Task details:
Set the listing down exactly; no pictures.

====== Collected data ======

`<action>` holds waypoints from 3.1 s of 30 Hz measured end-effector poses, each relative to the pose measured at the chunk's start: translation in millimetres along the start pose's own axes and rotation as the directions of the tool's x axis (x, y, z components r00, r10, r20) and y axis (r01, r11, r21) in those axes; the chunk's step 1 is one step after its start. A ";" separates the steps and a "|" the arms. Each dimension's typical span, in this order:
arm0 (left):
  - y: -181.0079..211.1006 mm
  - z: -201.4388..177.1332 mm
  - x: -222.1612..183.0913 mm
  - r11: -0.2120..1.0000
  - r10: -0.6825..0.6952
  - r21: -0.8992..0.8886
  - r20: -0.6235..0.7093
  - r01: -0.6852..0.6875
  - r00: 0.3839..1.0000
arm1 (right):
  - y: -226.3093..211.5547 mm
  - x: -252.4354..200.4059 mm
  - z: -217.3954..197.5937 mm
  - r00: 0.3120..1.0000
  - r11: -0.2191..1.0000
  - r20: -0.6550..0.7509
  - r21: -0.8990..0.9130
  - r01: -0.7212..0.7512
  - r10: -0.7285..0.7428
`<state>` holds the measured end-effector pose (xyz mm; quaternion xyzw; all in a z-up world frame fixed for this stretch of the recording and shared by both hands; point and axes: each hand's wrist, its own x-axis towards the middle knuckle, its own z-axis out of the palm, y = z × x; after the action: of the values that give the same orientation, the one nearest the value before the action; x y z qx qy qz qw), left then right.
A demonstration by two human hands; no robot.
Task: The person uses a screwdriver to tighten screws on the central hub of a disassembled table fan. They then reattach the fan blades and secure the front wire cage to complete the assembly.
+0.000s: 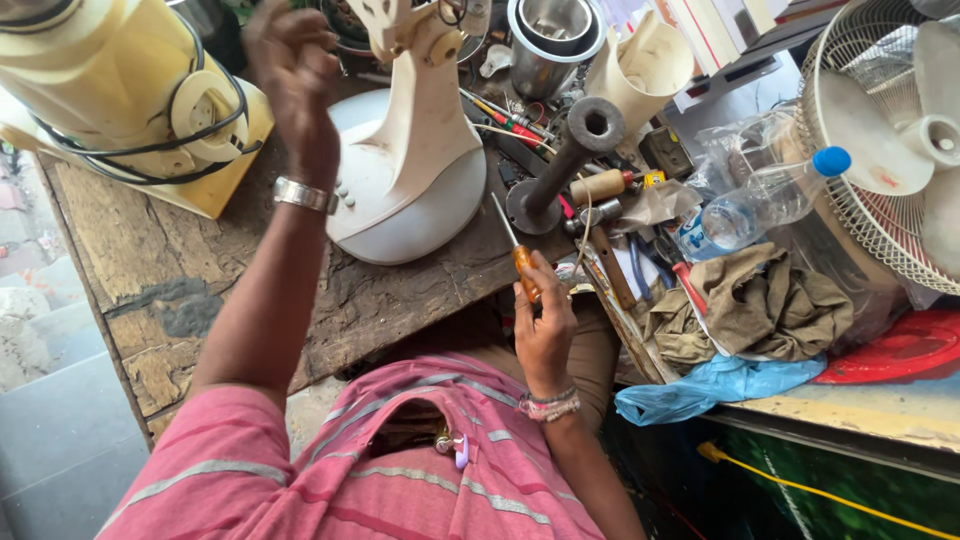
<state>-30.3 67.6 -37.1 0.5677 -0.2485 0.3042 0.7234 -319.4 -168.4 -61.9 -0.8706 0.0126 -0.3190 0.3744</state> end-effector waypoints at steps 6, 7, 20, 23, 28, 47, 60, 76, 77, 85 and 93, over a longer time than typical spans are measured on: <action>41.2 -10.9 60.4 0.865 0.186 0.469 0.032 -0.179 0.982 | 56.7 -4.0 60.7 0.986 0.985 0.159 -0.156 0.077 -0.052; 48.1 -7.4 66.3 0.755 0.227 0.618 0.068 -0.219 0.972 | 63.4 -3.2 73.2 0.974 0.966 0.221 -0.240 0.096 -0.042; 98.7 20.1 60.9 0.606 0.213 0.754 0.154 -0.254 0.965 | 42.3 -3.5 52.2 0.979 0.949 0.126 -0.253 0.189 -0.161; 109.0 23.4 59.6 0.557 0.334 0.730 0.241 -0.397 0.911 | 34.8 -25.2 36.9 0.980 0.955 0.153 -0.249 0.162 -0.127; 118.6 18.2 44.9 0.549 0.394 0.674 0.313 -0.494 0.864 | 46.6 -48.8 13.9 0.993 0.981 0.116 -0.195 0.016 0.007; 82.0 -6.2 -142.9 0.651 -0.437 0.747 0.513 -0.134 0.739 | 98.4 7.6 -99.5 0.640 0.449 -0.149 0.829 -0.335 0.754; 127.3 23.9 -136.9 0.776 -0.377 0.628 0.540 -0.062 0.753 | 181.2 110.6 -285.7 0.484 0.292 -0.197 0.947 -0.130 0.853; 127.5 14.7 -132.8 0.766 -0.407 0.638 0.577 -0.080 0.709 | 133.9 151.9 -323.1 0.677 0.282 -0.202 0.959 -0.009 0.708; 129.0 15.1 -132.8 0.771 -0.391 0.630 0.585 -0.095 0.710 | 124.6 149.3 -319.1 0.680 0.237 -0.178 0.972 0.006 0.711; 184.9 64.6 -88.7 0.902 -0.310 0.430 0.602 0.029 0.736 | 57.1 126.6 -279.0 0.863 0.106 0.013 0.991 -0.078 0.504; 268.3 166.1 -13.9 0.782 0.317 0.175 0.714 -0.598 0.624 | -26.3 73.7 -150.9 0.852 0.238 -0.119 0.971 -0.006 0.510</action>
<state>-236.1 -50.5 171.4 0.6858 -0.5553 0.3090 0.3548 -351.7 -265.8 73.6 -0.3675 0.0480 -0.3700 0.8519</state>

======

Answer:
`<action>` holds waypoints from 3.1 s of 30 Hz measured end-effector poses, each relative to the pose measured at the chunk's start: translation in millimetres along the start pose's own axes and rotation as the directions of the tool's x axis (x, y, z components r00, r10, r20) and y axis (r01, r11, r21) in those axes; the chunk's step 1 is one step after its start. A ";" separates the steps and a "|" the arms. Each dimension's typical span, in this order:
arm0 (left):
  - y: -181.0079..211.1006 mm
  - z: -201.4388..177.1332 mm
  - x: -222.1612..183.0913 mm
  - r11: -0.2120..1.0000
  - r10: -0.6825..0.6952
  - r21: -0.8992..0.8886
  - r20: -0.6235..0.7093
  - r01: -0.6852..0.6875
  - r00: 0.3839..1.0000
arm1 (right):
  - y: -226.3093..211.5547 mm
  - x: -252.4354..200.4059 mm
  - z: -217.3954..197.5937 mm
  - r00: 0.3120..1.0000
  - r11: -0.2191..1.0000
  - r20: -0.6550..0.7509
  - r21: -0.8990..0.9130
  - r01: -0.7212..0.7512
  - r10: -0.7285..0.7428
`<state>` holds the measured end-effector pose (xyz mm; quaternion xyzw; all in a z-up world frame fixed for this stretch of the recording and shared by both hands; point and axes: each hand's wrist, its own x-axis towards the middle knuckle, its own z-axis out of the palm, y = z × x; after the action: of the values that give the same orientation, the one nearest the value before the action; x y z qx qy qz qw), left then right.
A demonstration by two human hands; no robot.
Task: The person uses a screwdriver to tighten screws on the central hub of a disassembled table fan. They then reattach the fan blades and secure the front wire cage to complete the assembly.
+0.000s: 
<state>-30.3 67.6 -37.1 0.5677 -0.2485 0.3042 0.7234 -319.4 -168.4 -61.9 -0.8706 0.0126 -0.3190 0.3744</state> end-effector waypoints at steps 6, 7, 20, 23, 28, 47, 60, 76, 77, 85 and 93, over a longer time than typical spans are measured on: <action>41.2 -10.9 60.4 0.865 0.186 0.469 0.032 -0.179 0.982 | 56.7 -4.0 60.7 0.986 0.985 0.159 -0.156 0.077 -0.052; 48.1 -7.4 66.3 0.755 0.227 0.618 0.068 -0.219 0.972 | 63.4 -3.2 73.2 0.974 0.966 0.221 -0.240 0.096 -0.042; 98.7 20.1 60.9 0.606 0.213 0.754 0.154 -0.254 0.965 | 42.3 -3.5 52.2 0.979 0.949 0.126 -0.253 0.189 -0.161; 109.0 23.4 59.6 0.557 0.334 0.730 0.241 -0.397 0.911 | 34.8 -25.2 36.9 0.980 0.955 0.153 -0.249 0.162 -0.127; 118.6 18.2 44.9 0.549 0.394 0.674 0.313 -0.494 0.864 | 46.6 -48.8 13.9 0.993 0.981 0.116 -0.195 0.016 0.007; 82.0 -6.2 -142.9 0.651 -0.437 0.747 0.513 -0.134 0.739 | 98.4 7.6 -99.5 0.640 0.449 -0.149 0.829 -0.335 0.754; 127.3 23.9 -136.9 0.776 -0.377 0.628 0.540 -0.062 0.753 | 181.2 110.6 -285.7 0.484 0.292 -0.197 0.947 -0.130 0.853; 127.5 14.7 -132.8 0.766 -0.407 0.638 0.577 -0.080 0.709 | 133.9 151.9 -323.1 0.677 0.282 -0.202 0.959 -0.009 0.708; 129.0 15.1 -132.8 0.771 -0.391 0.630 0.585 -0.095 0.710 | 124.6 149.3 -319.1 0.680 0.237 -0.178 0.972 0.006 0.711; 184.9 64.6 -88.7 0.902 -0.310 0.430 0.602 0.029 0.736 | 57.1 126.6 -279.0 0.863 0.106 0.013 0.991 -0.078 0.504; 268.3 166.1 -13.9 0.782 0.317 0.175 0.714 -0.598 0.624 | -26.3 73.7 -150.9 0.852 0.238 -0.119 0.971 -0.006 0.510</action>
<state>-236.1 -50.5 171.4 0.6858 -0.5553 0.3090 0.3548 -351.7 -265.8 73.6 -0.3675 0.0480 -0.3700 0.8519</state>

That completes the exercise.